Find the lines of data that contain the string "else", then list them.

══════

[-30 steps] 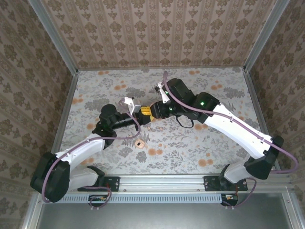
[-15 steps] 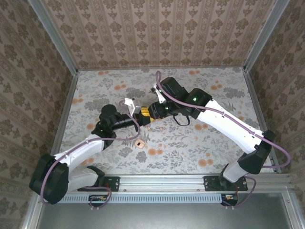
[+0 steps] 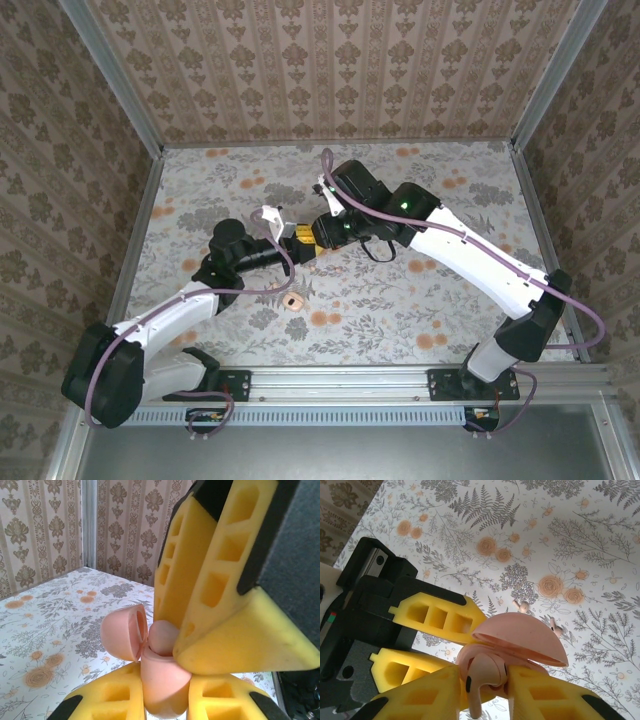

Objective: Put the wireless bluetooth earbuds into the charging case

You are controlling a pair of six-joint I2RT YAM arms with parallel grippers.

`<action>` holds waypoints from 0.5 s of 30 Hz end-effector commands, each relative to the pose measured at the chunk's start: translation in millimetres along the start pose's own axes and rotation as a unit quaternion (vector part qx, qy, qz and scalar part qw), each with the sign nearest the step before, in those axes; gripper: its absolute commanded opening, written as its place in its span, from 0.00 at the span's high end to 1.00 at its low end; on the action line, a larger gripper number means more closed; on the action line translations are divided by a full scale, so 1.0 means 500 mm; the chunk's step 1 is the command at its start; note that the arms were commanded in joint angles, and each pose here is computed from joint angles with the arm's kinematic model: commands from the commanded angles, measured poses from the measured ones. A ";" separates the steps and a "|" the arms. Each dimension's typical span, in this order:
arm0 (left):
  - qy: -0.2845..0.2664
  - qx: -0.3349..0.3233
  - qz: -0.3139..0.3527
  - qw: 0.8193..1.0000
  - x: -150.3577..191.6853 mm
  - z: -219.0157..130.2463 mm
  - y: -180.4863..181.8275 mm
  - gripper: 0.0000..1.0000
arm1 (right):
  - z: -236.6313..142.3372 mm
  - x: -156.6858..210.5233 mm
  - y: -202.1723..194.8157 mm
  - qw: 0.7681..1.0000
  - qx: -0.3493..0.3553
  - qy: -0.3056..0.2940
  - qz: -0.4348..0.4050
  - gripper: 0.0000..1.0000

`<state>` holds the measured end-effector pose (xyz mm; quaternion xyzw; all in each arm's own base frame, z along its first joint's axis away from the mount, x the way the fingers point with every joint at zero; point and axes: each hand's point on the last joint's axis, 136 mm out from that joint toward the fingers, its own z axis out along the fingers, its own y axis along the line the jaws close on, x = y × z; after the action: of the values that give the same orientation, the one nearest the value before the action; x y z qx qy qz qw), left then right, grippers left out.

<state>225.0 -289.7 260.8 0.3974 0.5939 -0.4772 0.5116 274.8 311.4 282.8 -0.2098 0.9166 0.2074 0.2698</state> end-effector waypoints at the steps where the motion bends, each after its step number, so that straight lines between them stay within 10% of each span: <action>1: -0.016 0.009 0.030 0.999 -0.030 0.000 -0.013 1.00 | 0.001 0.004 -0.006 1.000 0.012 0.009 -0.007 0.76; 15: -0.016 0.009 0.029 0.999 -0.029 -0.001 -0.014 1.00 | 0.004 -0.002 -0.025 0.995 -0.061 -0.024 0.070 0.80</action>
<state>227.4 -288.9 253.9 0.3918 0.6081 -0.4720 0.5039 279.7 302.3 273.0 -0.1752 0.9148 0.2555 0.2591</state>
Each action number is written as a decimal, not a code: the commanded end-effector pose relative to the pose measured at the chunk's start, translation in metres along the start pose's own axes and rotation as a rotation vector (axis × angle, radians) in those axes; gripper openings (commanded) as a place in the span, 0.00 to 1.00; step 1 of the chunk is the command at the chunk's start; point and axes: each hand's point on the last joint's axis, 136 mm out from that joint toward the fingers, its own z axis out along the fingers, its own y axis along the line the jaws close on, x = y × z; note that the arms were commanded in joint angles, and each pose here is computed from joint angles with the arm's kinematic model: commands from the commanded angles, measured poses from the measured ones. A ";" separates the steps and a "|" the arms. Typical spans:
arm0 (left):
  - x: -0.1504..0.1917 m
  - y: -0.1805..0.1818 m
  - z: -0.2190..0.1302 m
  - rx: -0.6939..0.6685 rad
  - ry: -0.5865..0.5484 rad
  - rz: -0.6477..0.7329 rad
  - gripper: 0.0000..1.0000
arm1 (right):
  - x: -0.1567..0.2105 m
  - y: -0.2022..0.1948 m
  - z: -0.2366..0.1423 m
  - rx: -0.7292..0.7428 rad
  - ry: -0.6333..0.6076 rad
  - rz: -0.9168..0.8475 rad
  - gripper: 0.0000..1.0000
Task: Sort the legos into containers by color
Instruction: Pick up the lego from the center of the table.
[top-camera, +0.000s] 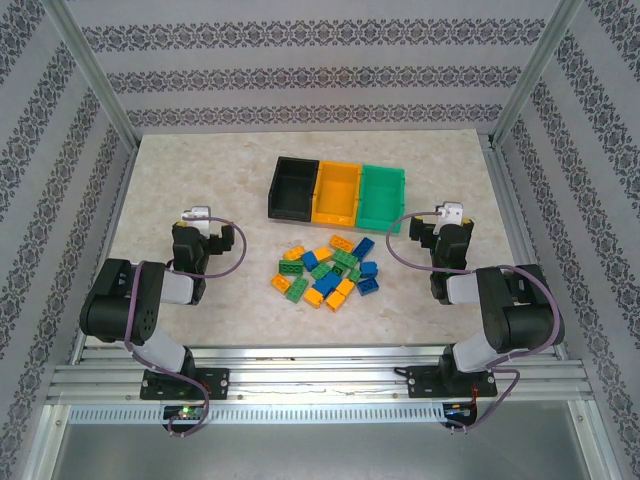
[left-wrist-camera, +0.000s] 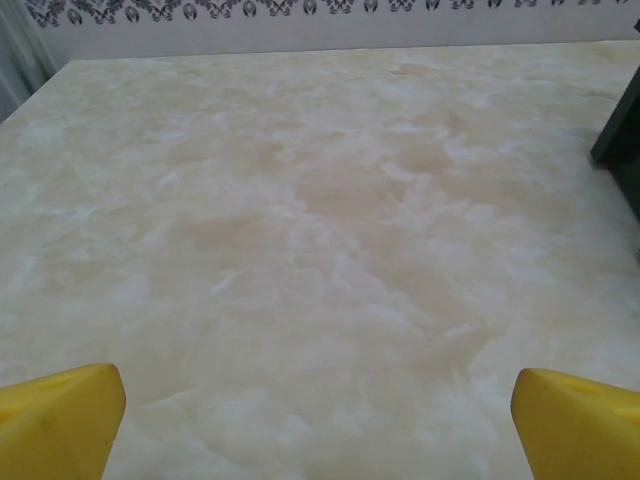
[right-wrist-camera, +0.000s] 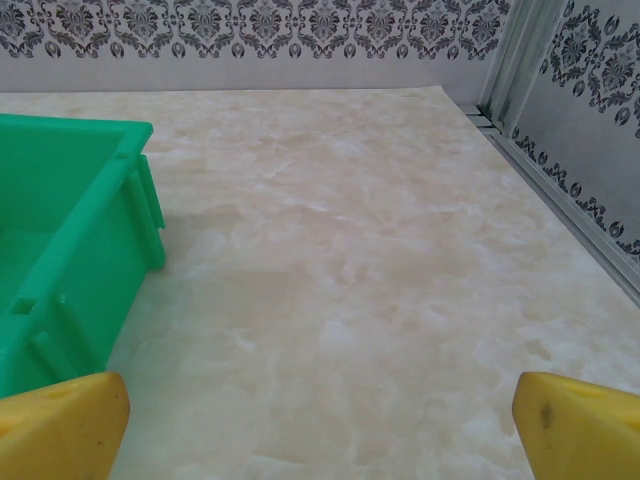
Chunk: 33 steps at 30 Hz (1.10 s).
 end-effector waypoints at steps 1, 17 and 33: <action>-0.004 -0.003 0.001 0.029 -0.011 0.019 0.99 | -0.001 0.002 0.000 -0.017 -0.010 0.020 0.98; -0.058 0.006 -0.037 -0.011 -0.065 -0.046 0.99 | -0.056 -0.001 -0.051 -0.029 -0.169 0.062 0.98; -0.078 -0.017 -0.113 0.187 0.184 -0.561 0.99 | 0.003 0.102 -0.099 -0.567 0.538 0.661 0.98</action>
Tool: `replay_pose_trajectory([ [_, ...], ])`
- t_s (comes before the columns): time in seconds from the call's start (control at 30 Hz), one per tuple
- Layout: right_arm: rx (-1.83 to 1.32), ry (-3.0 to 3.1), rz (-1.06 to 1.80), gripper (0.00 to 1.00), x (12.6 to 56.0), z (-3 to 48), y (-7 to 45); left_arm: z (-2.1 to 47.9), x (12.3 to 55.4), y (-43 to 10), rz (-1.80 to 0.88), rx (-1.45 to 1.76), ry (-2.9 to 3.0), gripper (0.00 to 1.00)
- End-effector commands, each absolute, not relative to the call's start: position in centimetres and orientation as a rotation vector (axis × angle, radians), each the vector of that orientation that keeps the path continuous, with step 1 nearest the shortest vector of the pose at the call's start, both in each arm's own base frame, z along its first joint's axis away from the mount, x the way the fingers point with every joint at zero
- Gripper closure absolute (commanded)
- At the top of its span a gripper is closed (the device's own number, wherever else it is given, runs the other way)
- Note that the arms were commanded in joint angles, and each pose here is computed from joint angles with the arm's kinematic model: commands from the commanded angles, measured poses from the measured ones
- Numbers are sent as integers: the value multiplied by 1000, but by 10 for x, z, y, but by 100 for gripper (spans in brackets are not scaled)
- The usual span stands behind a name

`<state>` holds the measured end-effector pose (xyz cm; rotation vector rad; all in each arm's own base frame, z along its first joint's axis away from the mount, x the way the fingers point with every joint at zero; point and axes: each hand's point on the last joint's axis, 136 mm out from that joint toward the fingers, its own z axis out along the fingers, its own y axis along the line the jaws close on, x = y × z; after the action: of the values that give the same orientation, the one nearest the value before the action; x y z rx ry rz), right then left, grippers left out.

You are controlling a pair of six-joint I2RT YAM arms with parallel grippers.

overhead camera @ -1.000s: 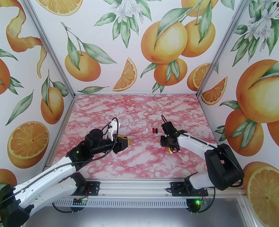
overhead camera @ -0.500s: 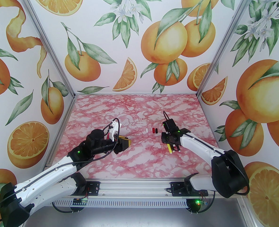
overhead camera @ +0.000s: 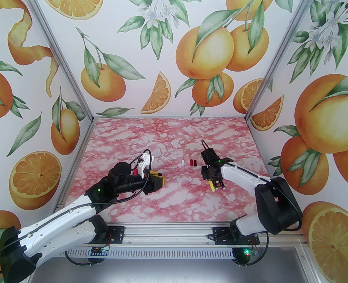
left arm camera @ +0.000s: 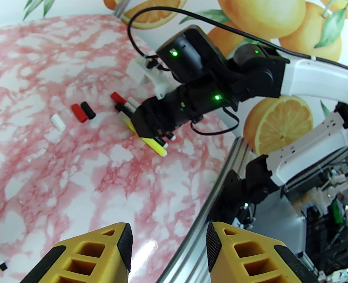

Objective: Open the pen caps

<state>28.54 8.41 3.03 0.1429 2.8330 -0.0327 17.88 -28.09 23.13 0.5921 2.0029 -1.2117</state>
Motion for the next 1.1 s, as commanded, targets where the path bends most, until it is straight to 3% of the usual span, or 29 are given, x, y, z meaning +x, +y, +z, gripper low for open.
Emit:
replay_pose_trajectory([
  [0.0, 147, 2834, -62, 74, 291, 32, 80, 245, 174, -288, -1240, 651, 1939, 45],
  [0.07, 148, 2843, -64, 74, 291, 30, 80, 246, 173, -289, -1243, 663, 1937, 37],
  [0.23, 150, 2852, -66, 75, 291, 28, 81, 247, 169, -294, -1258, 701, 1941, 0],
  [1.07, 114, 2897, -99, 75, 293, 23, 82, 240, 171, -302, -1245, 713, 1963, 0],
])
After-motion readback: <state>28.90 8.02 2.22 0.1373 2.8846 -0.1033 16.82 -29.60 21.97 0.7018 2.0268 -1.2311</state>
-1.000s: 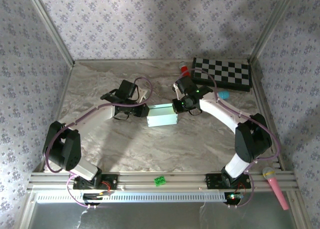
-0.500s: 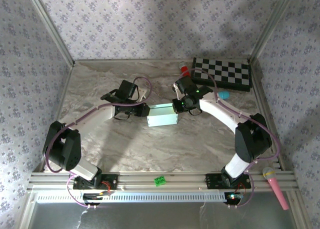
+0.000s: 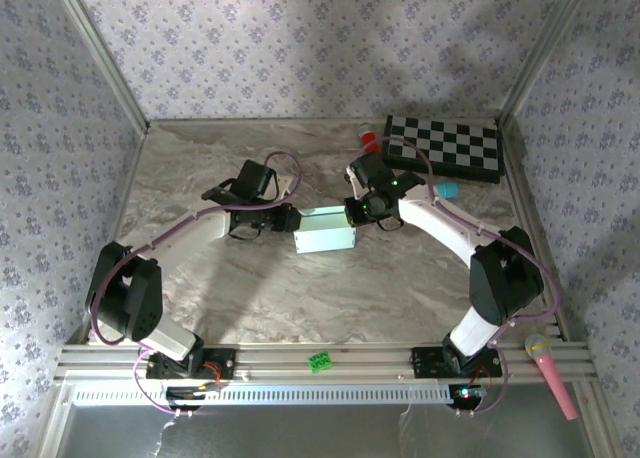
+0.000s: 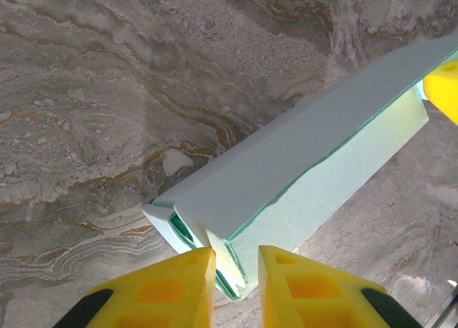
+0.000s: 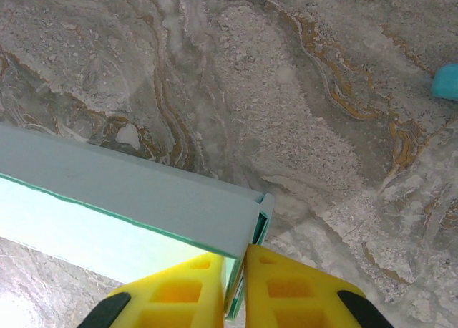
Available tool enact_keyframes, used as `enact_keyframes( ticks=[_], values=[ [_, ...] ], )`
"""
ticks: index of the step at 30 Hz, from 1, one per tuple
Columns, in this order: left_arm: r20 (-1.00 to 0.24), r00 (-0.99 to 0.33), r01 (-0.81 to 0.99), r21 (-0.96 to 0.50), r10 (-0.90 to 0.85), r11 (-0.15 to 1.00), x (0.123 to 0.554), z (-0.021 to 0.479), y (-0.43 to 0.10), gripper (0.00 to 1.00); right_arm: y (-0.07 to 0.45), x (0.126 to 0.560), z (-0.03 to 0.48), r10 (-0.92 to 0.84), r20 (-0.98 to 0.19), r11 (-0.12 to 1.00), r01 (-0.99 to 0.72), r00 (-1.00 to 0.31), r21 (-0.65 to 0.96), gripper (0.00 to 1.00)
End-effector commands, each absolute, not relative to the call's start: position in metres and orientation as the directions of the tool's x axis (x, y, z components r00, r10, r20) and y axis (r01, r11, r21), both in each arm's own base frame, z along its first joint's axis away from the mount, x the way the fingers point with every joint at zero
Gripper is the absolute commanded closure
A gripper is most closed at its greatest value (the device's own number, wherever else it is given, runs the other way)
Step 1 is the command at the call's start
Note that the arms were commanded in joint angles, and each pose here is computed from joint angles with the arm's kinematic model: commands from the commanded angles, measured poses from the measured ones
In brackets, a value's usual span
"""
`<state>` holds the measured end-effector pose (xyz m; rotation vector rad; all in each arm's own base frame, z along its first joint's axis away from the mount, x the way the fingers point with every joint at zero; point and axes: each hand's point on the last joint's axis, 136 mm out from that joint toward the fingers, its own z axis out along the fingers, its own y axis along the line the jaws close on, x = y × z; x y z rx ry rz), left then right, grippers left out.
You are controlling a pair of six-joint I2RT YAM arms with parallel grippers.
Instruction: Fold the paper box
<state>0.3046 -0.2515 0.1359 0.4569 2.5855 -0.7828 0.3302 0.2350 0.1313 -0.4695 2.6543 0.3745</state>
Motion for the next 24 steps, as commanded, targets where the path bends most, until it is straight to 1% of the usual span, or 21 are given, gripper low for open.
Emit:
enact_keyframes(
  ticks=[1, 6, 13, 17, 19, 24],
  values=[
    [-0.446, -0.871, 0.445, -0.540, 0.206, 0.715, 0.292, 0.136, -0.281, 0.77, 0.268, 0.303, 0.115, -0.321, -0.384, 0.851, -0.442, -0.866, 0.285, 0.86],
    [-0.437, -0.880, 0.425, -0.543, 0.188, 0.724, 0.291, 0.133, -0.279, 0.77, 0.268, 0.302, 0.113, -0.321, -0.380, 0.852, -0.440, -0.867, 0.284, 0.86],
    [-0.427, -0.876, 0.434, -0.498, 0.223, 0.751, 0.287, 0.125, -0.271, 0.82, 0.265, 0.299, 0.112, -0.327, -0.376, 0.854, -0.442, -0.867, 0.275, 0.87],
    [-0.430, -0.873, 0.441, -0.498, 0.229, 0.747, 0.285, 0.126, -0.271, 0.82, 0.264, 0.298, 0.111, -0.328, -0.377, 0.854, -0.442, -0.866, 0.273, 0.87],
    [-0.436, -0.872, 0.445, -0.513, 0.224, 0.734, 0.285, 0.130, -0.274, 0.82, 0.264, 0.298, 0.111, -0.326, -0.377, 0.855, -0.440, -0.867, 0.274, 0.87],
    [-0.457, -0.867, 0.452, -0.554, 0.198, 0.700, 0.287, 0.141, -0.282, 0.77, 0.267, 0.298, 0.111, -0.327, -0.377, 0.853, -0.442, -0.867, 0.278, 0.87]
  ],
)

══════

## TASK SOLUTION
- At the top of its span a gripper is closed (the device's own number, wherever else it is given, runs the other way)
A gripper is most closed at its greatest value (the device's own number, wherever else it is given, runs the other way)

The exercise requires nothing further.